One of the peppermints Dalton always kept in his desk would do for starters. He unwrapped one of the Brach’s candies and plopped it in his mouth. Then he started pulling open drawers looking for some nuts or a granola bar or something. He knew Dalton well enough to figure that the guy had probably eaten about half his meals right here at this desk.
Tucked into the back of the second drawer, he found something far more interesting than a pack of almonds. Behind the stack of files was a nine-by-eleven manila envelope with the word Confidential stamped on the front. The return address was from a company out of L.A. that Dalton sometimes used to do employee background checks. Not the normal HR kind, either. The hardcore kind. Panic spiked through Griffin. This company did the kind of background check that would reveal a VP’s involvement with an international charity. Did Dalton know about Hope2O? If he did, then why the hell had he left Griffin in charge of Cain Enterprises?
In the bottom drawer, he found a jar of almonds and he poured a few out into his hand before opening the manila folder and pulling out the pages it contained. It took him several minutes of staring at the file before he realized what it contained—that was how surprised he was by the envelope’s contents.

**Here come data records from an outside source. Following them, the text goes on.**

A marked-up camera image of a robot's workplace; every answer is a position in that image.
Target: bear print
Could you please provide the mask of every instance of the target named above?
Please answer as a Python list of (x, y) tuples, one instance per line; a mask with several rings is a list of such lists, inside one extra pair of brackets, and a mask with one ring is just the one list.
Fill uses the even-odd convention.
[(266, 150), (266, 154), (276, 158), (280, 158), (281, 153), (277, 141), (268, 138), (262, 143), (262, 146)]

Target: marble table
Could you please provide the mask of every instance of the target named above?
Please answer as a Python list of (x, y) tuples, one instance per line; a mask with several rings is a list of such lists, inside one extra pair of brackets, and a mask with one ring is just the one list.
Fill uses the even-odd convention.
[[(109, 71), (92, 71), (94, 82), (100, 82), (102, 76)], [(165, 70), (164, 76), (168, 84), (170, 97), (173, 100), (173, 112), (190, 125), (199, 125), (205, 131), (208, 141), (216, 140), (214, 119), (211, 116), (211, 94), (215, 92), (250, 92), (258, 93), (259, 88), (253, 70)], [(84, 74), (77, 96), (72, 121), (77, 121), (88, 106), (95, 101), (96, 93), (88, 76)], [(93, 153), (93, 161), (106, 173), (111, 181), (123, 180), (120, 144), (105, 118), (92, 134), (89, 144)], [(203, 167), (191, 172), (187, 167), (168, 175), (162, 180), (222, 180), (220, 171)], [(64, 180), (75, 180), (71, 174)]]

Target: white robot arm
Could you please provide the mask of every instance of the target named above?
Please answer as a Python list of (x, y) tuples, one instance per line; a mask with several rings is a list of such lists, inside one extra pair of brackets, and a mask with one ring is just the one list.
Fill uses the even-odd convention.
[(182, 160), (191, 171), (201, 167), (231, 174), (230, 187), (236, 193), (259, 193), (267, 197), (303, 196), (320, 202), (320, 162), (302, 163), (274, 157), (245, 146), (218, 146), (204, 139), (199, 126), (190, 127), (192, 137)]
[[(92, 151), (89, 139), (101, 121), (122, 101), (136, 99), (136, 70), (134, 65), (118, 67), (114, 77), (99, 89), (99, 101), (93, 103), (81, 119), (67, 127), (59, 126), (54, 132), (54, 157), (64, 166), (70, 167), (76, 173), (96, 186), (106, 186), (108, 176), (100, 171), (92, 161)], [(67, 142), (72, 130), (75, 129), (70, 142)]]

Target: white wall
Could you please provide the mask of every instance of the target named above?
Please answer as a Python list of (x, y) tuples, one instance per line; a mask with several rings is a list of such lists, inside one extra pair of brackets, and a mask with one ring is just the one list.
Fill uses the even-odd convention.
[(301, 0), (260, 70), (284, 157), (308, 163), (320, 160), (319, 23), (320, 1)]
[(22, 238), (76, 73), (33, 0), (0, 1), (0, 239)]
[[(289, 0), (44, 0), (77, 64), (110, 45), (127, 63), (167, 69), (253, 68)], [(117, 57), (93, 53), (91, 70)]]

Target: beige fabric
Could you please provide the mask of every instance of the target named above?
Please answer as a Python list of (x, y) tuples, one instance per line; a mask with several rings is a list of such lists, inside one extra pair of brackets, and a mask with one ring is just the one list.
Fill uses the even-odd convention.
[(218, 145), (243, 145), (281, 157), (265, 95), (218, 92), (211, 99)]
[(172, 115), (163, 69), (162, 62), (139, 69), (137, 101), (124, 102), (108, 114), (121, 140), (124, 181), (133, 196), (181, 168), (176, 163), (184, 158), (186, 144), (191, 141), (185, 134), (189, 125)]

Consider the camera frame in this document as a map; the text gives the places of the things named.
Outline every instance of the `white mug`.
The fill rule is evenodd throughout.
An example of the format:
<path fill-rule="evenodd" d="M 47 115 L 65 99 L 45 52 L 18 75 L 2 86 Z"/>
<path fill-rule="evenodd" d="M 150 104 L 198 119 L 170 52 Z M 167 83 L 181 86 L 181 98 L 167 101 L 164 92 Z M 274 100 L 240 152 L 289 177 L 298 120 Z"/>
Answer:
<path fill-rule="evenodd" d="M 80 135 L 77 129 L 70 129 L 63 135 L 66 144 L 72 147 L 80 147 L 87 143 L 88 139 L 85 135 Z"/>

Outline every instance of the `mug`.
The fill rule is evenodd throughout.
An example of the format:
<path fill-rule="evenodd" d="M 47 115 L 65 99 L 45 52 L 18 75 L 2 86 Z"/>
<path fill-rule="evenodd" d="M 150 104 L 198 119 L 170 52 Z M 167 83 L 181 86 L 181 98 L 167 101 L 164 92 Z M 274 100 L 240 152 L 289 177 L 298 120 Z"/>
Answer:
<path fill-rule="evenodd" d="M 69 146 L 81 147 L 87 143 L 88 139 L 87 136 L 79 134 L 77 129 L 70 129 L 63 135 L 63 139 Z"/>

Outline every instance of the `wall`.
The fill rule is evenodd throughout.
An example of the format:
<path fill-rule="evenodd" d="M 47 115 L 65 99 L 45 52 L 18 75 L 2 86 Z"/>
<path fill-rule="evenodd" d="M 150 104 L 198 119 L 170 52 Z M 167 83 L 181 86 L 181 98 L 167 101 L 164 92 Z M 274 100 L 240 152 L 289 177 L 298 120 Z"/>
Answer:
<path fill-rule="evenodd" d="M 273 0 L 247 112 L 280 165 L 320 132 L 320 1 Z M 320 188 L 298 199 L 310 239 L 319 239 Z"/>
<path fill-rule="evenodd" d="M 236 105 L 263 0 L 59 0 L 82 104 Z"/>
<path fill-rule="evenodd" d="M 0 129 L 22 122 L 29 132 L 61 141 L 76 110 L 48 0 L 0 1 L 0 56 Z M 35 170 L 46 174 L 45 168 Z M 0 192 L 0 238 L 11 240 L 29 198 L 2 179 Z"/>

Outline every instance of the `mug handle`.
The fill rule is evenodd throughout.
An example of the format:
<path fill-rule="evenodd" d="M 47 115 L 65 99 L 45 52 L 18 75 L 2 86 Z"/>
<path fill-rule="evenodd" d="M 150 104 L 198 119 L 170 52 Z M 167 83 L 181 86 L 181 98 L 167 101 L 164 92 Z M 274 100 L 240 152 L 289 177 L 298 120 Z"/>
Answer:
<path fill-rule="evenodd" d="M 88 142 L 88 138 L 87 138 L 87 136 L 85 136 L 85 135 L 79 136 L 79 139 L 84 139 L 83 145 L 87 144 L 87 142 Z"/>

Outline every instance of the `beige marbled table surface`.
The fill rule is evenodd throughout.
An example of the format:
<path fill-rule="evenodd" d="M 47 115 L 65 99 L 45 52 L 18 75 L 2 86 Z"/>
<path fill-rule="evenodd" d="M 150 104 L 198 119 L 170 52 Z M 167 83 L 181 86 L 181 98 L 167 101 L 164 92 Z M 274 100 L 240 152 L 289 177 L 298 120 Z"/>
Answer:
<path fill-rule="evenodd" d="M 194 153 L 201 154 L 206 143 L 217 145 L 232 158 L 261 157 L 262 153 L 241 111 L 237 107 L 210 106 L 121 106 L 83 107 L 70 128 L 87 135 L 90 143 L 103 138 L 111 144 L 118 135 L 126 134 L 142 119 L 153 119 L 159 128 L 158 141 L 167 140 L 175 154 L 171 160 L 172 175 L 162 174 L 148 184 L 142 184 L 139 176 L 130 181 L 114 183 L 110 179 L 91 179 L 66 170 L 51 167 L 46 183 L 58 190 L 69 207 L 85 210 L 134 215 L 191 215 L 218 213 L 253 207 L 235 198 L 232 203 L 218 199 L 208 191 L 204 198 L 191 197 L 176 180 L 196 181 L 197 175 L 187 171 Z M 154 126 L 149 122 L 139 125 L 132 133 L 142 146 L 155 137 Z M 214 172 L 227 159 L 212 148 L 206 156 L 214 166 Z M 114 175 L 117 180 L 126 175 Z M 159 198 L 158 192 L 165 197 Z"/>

It wasn’t a file on him. It was information about Sydney.
Dalton must have subcontracted the work when he’d decided to hire her full-time. Yeah, HR would handle all the reference checks and job recommendations, but it wasn’t uncommon for Dalton to hire out a more in-depth background search for someone in a position of authority at the company. And now that Griffin thought about it, that certainly described Sydney’s position. She knew everything about the company and had access to some very high-level stuff. She had more influence than most of the junior VPs. Certainly more than he had. So it only made sense. Still, he hadn’t been expecting it, so seeing the file surprised the hell out of him.
He mindlessly popped a few almonds into his mouth as he flipped through the pages. He hadn’t meant to read it. If he hadn’t been hungry and tired and just drunk two shots of Scotch in quick succession, he would have had the foresight to shove the pages back into the envelope and let it go.
Instead, his gaze scanned the pages almost without realizing he was doing it. And once he’d read some of it, he couldn’t stop. In fact, he had to read parts a second time, just because it all seemed so damn hard to believe. So completely out of character with the woman he knew.